Tuesday, October 28, 2014

Mistrust and polio in Pakistan

By James Carroll
IN THE thick of the Ebola crisis, memories of another plague intrude. Tomorrow is the centenary of the birth of Jonas Salk, the doctor whose 1955 vaccine defeated polio. (1952 saw 57,000 U.S. cases of the disease; 1962 saw less than one thousand.) Because of what Salk began, health experts expected that by now polio — like smallpox — would be eliminated. It did not happen and not only because of the vagaries of nature.
There is an upsurge of polio in several countries today, but only in Pakistan is the virus uptick extreme. It was announced last week that for the first time in 14 years, the number of known infections there now exceeds 200, and many other Pakistanis are certainly infected.
Hundreds of thousands of children are unvaccinated, not least because a primitive Taliban leadership, controlling large sections of territory, regards polio vaccination programs as an American plot aimed at deliberate infections or at intelligence gathering related to drone strikes.
Vaccination workers have been targeted, and 50 of them have been killed since 2012. The Taliban threatens to kill parents who have their children vaccinated.
This is nuts, right? In 2003, certain Islamic leaders in Nigeria condemned polio vaccination programs as a US plot to spread AIDS, but that pernicious lie was overcome because there was no basis to it. Polio is almost eliminated from Nigeria, which records less than 10 cases this year.
But, alas, the story is different in Pakistan. Insane Taliban paranoia about the vaccination program is based in fact: In 2011, the CIA notoriously used a vaccination program as cover to obtain DNA samples from people in and around Osama bin Laden’s compound in Abbottabad in hopes of confirming his presence there. When the ruse was eventually exposed, an uproar of protest from nongovernmental organizations and public health experts followed, but the damage was done. American intelligence operatives had corrupted one of the most important — and benign — activities humans can undertake.
In Washington, the jubilation over the killing of bin Laden trumped any expression of regret about the counterfeit health operation then or later. It was only last May that an unapologetic White House announced that the CIA would cease using vaccination programs as cover. After bin Laden’s death, a chest-thumping CIA director, Leon Panetta, crowed, “Few events in recent history have carried the same impact.” Given the comeback of polio that his agency helped stimulate, Panetta’s claim turns out to be truer than he thought.
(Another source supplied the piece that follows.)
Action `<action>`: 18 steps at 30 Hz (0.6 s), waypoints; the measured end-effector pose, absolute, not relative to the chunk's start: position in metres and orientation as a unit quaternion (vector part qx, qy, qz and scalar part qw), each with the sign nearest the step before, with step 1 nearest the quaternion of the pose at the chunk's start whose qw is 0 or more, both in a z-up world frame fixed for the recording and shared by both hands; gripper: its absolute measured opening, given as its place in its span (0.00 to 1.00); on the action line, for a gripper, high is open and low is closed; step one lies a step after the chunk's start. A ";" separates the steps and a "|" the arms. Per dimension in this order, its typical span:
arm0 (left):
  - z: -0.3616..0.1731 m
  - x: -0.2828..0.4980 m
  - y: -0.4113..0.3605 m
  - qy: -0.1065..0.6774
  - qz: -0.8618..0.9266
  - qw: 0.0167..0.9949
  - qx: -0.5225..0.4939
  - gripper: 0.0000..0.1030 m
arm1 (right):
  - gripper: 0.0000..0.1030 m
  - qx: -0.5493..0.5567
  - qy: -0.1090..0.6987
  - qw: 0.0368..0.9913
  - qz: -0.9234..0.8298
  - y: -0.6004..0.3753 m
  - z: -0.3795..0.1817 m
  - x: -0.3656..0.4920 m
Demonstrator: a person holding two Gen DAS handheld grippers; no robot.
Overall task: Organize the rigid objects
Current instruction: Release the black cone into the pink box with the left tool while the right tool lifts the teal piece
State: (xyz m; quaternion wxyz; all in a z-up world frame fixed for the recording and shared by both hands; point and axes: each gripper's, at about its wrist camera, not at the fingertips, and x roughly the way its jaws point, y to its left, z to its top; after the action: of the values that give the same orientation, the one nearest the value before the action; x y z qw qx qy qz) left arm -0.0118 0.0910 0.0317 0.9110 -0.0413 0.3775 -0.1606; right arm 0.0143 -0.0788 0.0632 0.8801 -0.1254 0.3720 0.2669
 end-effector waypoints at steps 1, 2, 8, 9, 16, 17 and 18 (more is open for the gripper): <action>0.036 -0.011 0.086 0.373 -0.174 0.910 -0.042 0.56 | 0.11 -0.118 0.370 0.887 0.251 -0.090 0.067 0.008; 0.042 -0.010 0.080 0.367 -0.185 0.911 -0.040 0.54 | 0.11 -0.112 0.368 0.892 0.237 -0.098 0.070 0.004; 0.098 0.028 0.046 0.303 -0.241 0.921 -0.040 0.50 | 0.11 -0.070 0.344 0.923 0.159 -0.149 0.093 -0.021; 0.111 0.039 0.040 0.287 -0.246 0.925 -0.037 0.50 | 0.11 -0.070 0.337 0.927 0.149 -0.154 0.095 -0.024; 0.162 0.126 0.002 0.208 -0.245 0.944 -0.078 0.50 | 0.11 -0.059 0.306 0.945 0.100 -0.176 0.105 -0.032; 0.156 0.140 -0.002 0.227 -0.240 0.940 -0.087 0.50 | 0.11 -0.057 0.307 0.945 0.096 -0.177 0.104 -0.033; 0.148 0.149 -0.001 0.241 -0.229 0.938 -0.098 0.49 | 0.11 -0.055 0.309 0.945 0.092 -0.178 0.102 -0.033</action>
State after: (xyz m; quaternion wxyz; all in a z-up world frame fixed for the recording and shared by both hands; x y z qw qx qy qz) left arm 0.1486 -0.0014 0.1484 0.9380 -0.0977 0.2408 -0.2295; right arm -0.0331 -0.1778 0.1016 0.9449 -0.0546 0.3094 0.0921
One of the most striking things about the tragic outbreak of Ebola is the way in which fear, escalating into panic, can undercut the trust that is essential to individual treatment of those who fall ill, as well as to broader prevention strategies that might slow the spread of the disease. Without social trust, there can be no effective treatment at the micro level, and no real mitigation at the macro level. Yet anguish can put people at the mercy of the worst sort of paranoid fears, as is obvious in the United States with its Ebola terrors far more imagined than real. The effect of public hysteria in America is to further undermine a sense of commonality with the human family. So, for example, when a politician like Scott Brown says that Ebola “underscores the need to secure our borders,” he manifests what Susan Sontag called “the language of political paranoia, with its characteristic distrust of a pluralistic world.”
But in Liberia, Sierra Leone, and Guinea, another sort of vulnerability is at play. Those impoverished countries — at actual and present risk of being decimated by Ebola — already had prior reason to regard the affluent world with suspicion. The global economy normally cares nothing for such nations, which can make current expressions of concern ring hollow. As infected individuals can hand themselves over to caretakers only by believing in their good will, so desperately poor post-colonial nations can accept intrusions on sovereignty, like the presence of US soldiers building health care facilities, only by assuming that international intentions are benign.
That is what was at stake when the CIA, with breathtaking cynicism, turned a vaccination program into a violent tactic of revenge. Because the United States, with its many heroic health care workers at risk today, is on a true mission of healing in West Africa, the Obama administration should more fully reckon with its recent crime against Jonas Salk’s children in Pakistan, and against the fragile tissue of trust on which the world’s health depends.